Так я иду и наконец слышу шум, будто от поезда: невольно ожидаю, что свисток прорежет тишину. Это Нива шумит. Она является мне в рамке деревьев, в перспективе старых высоких варак (холмов). Она мне кажется диким, странным ребенком, который почему-то жгет себе руки, выпускает кровь из жил, прыгает с высоких балконов. «Что с ним сделать, с этим ребенком?» – думают круглые, голые головы старцев у края реки. И ползут от одной головы к другой серые мысли, как просыпающийся в горах туман. Или это туман так ползет, как мысли. Не знаю, но лапландские вараки – совсем головы старцев, туман – как старые мысли, а река-водопад – ненормальный ребенок.

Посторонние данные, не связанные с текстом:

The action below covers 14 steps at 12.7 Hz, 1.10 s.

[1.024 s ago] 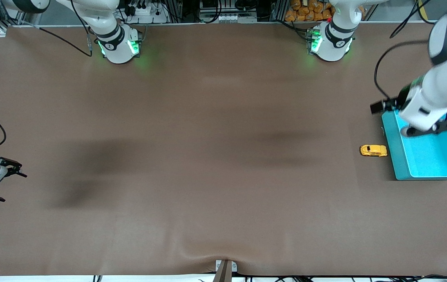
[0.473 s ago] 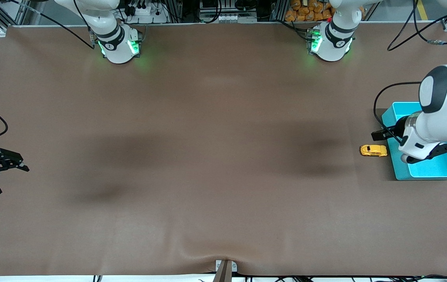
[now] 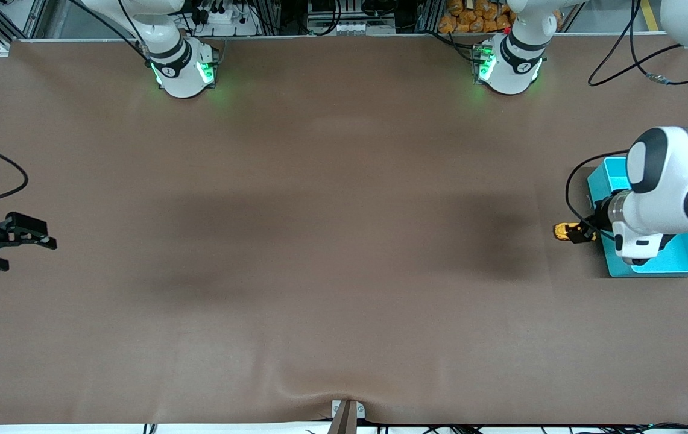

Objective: Wind and store yellow beetle car

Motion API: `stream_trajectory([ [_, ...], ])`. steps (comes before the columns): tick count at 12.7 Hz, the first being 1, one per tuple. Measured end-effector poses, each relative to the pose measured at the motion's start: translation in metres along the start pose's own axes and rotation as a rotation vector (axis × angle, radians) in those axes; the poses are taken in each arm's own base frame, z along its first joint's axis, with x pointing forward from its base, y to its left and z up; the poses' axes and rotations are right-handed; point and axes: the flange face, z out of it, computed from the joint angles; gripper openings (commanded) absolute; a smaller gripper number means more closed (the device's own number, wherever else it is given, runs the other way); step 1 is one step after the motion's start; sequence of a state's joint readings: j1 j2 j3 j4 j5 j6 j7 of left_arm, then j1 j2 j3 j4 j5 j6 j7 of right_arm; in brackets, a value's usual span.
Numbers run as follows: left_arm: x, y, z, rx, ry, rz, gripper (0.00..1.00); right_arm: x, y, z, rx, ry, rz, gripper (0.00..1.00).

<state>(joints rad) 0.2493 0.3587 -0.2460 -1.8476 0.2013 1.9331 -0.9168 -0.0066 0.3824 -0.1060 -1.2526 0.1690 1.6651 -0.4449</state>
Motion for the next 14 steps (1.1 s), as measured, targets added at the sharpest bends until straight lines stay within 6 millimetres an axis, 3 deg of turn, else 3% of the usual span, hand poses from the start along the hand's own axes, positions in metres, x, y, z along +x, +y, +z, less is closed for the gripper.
stream_trajectory([
  [5, 0.014, 0.021, 0.060, 0.012, 0.042, -0.374, 1.00, 0.001, -0.033, -0.027, -0.077, 0.007, 0.161, 1.00],
  [8, 0.014, 0.024, 0.071, 0.016, 0.033, -0.457, 1.00, -0.005, -0.047, -0.041, -0.076, 0.000, 0.171, 1.00],
  [14, 0.035, 0.008, 0.093, -0.024, 0.054, -0.506, 1.00, -0.047, -0.071, -0.055, -0.052, -0.033, 0.226, 1.00],
])
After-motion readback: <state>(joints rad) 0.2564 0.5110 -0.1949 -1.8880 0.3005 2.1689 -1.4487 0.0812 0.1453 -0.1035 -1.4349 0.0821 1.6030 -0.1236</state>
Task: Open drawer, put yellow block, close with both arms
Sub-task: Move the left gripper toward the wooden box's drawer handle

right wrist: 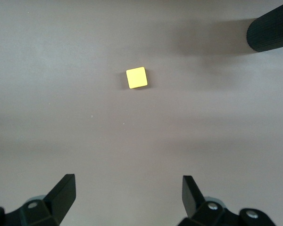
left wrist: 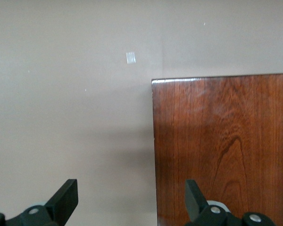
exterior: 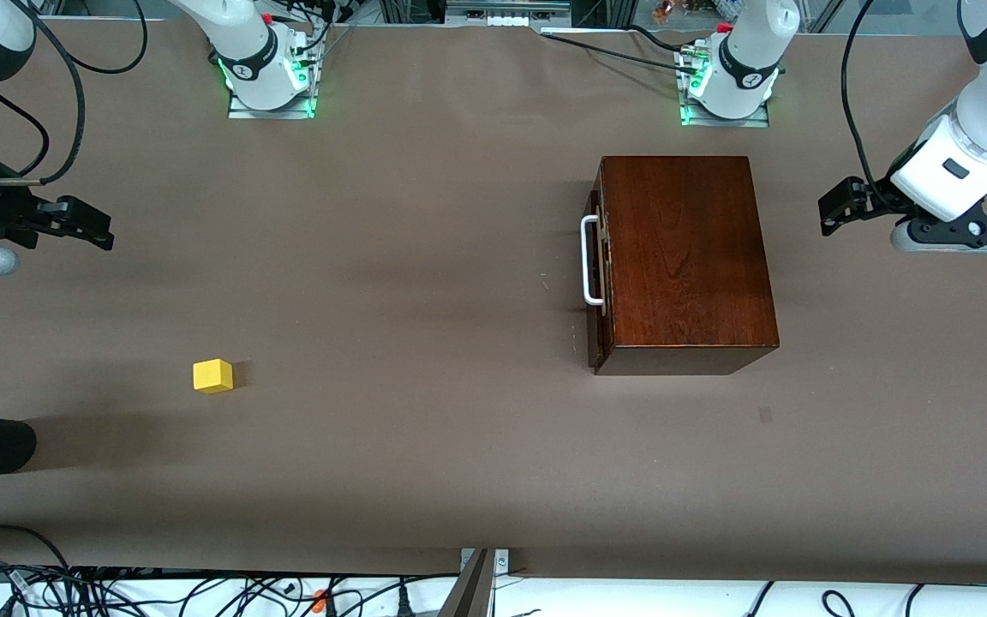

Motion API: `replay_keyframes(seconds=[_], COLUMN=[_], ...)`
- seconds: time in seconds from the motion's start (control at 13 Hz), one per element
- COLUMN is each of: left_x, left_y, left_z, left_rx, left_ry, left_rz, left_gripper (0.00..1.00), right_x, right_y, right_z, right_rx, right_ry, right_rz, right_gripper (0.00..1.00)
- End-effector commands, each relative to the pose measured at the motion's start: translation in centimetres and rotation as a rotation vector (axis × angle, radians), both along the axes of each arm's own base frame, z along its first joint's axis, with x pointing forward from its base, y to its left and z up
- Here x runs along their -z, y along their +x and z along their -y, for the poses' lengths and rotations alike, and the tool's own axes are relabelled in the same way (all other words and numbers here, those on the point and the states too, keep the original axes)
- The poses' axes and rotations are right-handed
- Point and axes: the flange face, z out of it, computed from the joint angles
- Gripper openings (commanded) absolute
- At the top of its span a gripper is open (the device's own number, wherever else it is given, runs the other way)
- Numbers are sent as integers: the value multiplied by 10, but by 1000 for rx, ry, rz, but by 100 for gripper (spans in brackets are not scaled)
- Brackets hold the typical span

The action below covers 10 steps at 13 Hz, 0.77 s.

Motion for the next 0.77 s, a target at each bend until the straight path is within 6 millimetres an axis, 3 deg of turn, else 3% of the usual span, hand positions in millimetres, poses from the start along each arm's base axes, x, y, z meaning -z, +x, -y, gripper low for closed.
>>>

Я иду возле Нивы в лесу, иногда оглядываюсь назад, когда угадываю, что с какого-нибудь большого камня откроется вид на ряды курящихся холмов и на длинный скат потока, уносящего в Белое море бесчисленные белые кораблики пены.

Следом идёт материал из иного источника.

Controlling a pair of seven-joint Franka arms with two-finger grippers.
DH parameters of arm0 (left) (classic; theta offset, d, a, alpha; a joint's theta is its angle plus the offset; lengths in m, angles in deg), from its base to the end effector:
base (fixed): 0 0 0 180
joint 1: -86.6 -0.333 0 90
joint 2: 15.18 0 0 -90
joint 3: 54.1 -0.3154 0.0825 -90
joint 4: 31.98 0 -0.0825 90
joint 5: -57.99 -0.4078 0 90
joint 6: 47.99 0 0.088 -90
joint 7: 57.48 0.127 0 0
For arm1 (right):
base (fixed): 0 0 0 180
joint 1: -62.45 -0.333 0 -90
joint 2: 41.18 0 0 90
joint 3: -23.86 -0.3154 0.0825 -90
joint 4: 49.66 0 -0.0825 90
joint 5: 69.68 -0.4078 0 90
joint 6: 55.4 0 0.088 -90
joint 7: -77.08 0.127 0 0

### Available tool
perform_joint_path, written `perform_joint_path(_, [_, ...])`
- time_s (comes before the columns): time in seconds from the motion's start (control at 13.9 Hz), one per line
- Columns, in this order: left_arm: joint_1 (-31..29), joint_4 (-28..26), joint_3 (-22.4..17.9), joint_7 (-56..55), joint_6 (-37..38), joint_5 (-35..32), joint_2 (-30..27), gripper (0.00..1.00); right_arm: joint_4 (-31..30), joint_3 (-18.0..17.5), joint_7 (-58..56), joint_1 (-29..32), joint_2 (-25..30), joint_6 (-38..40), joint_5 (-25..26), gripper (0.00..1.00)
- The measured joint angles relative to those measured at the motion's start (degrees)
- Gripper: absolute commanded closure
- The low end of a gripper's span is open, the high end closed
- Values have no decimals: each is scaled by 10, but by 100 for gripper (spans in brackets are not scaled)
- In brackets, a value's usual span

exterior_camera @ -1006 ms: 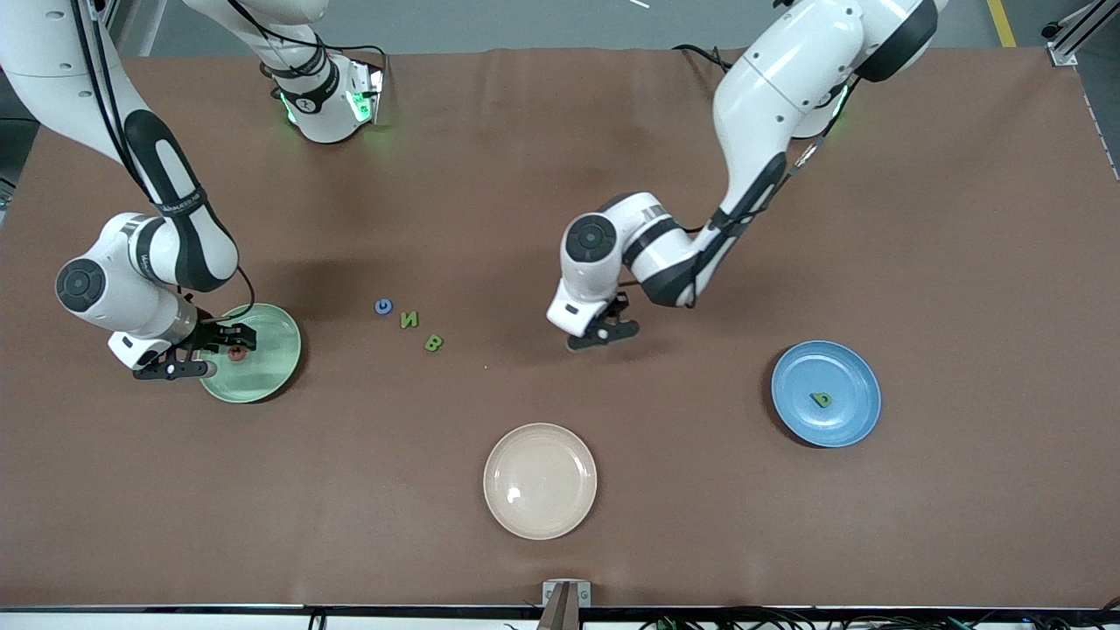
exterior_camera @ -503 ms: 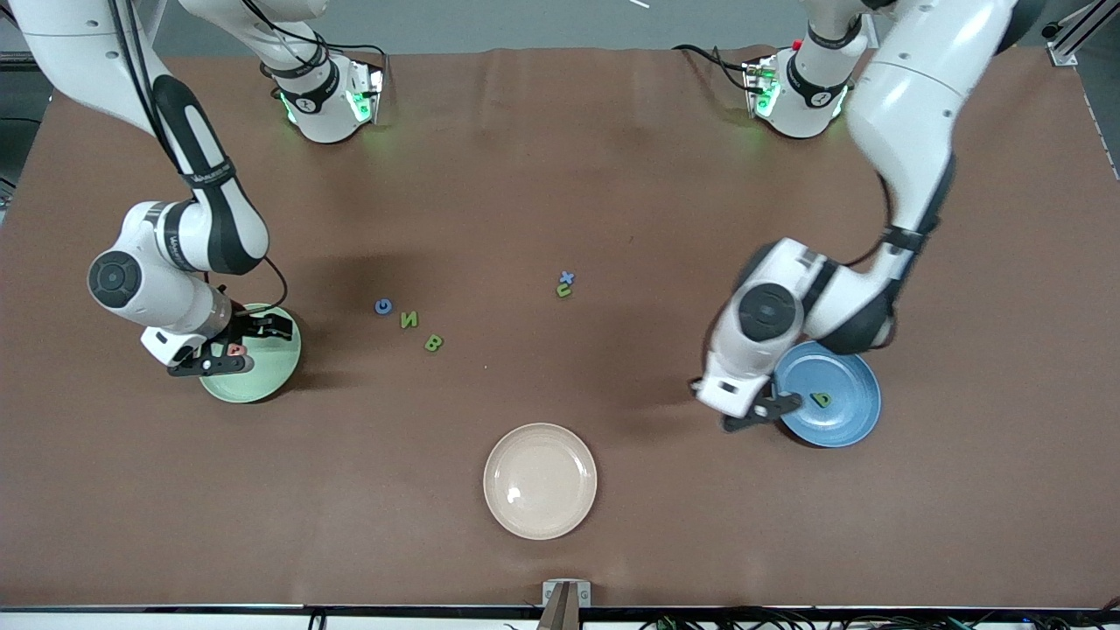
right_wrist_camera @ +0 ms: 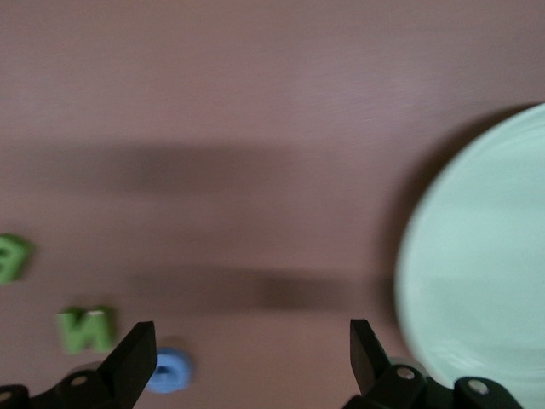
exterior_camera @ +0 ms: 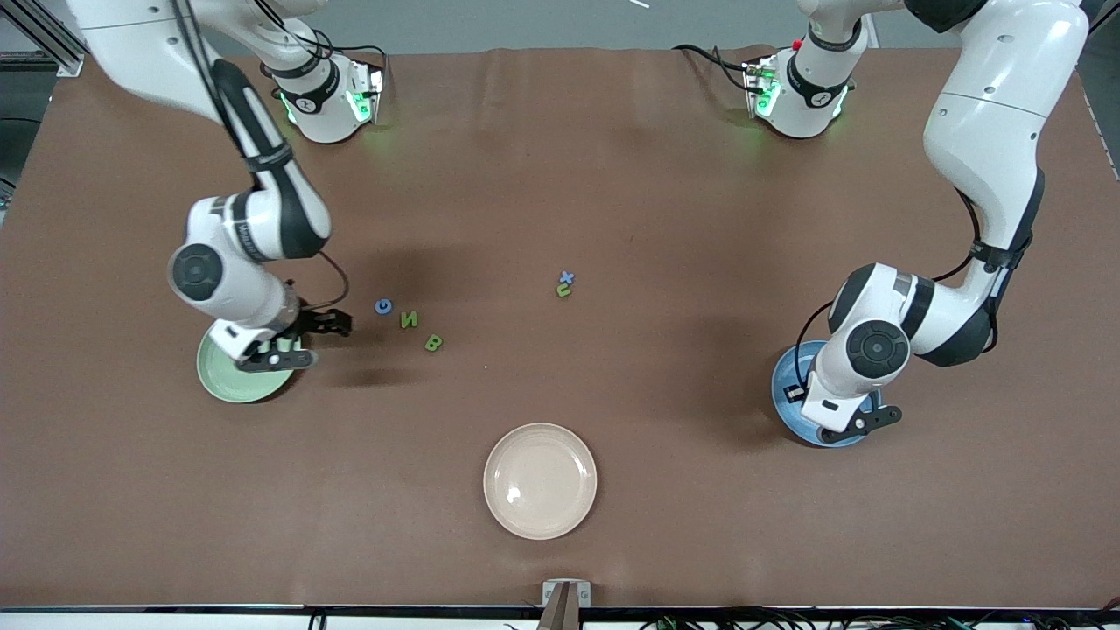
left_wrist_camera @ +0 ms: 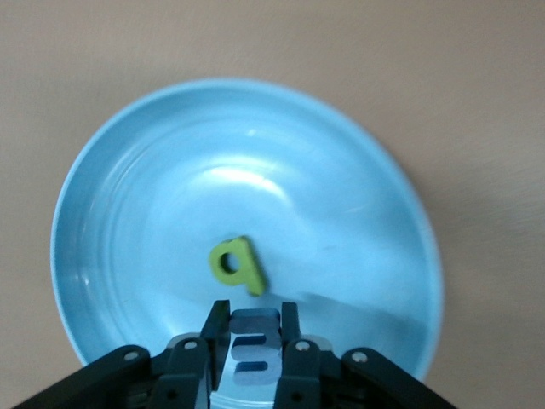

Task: Sort upper and lower case letters into plates
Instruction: 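Reach the right gripper to the blue G while the left gripper returns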

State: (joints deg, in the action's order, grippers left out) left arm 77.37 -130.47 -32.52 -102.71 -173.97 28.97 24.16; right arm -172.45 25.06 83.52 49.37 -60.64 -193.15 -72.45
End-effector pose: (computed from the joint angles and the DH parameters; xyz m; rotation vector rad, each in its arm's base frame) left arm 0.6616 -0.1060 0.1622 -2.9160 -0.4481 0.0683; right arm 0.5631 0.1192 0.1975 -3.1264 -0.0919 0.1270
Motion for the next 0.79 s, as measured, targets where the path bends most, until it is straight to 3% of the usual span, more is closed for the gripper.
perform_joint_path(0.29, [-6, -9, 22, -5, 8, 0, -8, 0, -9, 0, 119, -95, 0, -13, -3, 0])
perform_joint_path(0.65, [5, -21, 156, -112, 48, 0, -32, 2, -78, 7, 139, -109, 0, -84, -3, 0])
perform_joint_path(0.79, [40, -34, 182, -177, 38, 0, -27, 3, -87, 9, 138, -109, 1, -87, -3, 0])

Комаров нет. Мне столько говорили о них – и ни одного. Я могу спокойно всматриваться, как ели и сосны у подножья холмов сговариваются бежать наверх, как они бегут на горы. Вот-вот возьмут приступом гору. Но почему-то неизменно у самой верхушки мельчают, хиреют и все до одной погибают.

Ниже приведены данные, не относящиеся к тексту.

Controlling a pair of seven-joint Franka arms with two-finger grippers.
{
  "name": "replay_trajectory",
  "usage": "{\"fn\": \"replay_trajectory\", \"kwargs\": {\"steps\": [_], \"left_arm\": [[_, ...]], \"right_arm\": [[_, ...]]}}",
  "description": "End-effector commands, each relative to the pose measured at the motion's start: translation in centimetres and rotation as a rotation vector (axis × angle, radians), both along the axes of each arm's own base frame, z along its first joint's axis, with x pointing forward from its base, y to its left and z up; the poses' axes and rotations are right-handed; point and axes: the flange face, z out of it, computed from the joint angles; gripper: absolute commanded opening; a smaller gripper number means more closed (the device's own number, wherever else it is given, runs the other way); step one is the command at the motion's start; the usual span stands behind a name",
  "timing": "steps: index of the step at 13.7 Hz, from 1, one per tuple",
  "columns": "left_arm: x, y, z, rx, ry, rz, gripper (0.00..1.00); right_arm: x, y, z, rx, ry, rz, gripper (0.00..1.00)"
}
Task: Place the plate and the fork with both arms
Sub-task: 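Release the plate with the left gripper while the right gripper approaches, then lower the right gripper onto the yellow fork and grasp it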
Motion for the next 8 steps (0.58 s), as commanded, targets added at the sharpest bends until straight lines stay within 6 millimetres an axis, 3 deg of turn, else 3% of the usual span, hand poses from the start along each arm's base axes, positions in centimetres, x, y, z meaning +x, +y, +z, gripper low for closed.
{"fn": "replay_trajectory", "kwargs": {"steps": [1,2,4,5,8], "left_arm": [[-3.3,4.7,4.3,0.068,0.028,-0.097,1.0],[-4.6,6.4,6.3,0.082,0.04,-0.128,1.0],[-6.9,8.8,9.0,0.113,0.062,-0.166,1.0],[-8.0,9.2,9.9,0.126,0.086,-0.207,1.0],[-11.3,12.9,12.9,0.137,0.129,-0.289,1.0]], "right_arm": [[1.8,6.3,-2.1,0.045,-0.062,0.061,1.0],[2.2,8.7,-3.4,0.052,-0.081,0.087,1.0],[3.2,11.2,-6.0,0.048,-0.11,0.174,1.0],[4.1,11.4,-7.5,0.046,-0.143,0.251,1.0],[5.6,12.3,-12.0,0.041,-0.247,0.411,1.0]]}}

Бывает так, что, когда я так стою, вдруг из-под ног вылетает с криком птица. Это обыкновенная куропатка, обыкновенный крик ее. Но тут, в тишине незнакомого леса, при нервном говоре реки-водопада я слышу в ее крике не то дикий смех, не то предупреждение о беспощадности рока. Я стреляю в это желто-белое пятно, как в сказочную колдунью, и часто убиваю.
Иду все вперед и вперед. Тишина леса, и беснования Нивы, и ожидание взлета птиц, похожих на лапландских чародеев, – все это придумано для меня. От всего этого во мне будто натягивается струна, выше и выше, и вот уже нет звуков: ноги и тело, вероятно, идут, но сам я где-то порхаю. Каждую частицу себя ощущаю, но сам не знаю – где. Поймать бы, уловить, описать это разбросанное в лесу существо человека. Но это невозможно.
Вдруг с страшным треском прямо из-под моих ног вылетает глухарь и сейчас же другой.
Эта птица для меня была всегда загадочной и недоступной. Раз, давно, я помню ночь в лесу в ожидании песни этого царя северных лесов. Помню, как в ожидании песни просыпались болота, сосны и как потом в низине на маленьком чахлом деревце птица веером раскинула хвост, будто боролась за темную ночь в ожидании восходящего солнца. Я подошел к ней близко, почти по грудь в холодной весенней воде. Но что-то помешало, и птица улетела. С тех пор я больше не видел глухаря, но сохранил о нем воспоминание как о каком-то одиноком таинственном гении ночи. Теперь две громадные птицы взлетели из-под ног при полном солнечном свете. Я прихожу в себя только после того, как птицы исчезают за поворотом реки у высокой сосны. Они там, вероятно, сели в траву; успокоятся немного и выйдут к реке пить воду.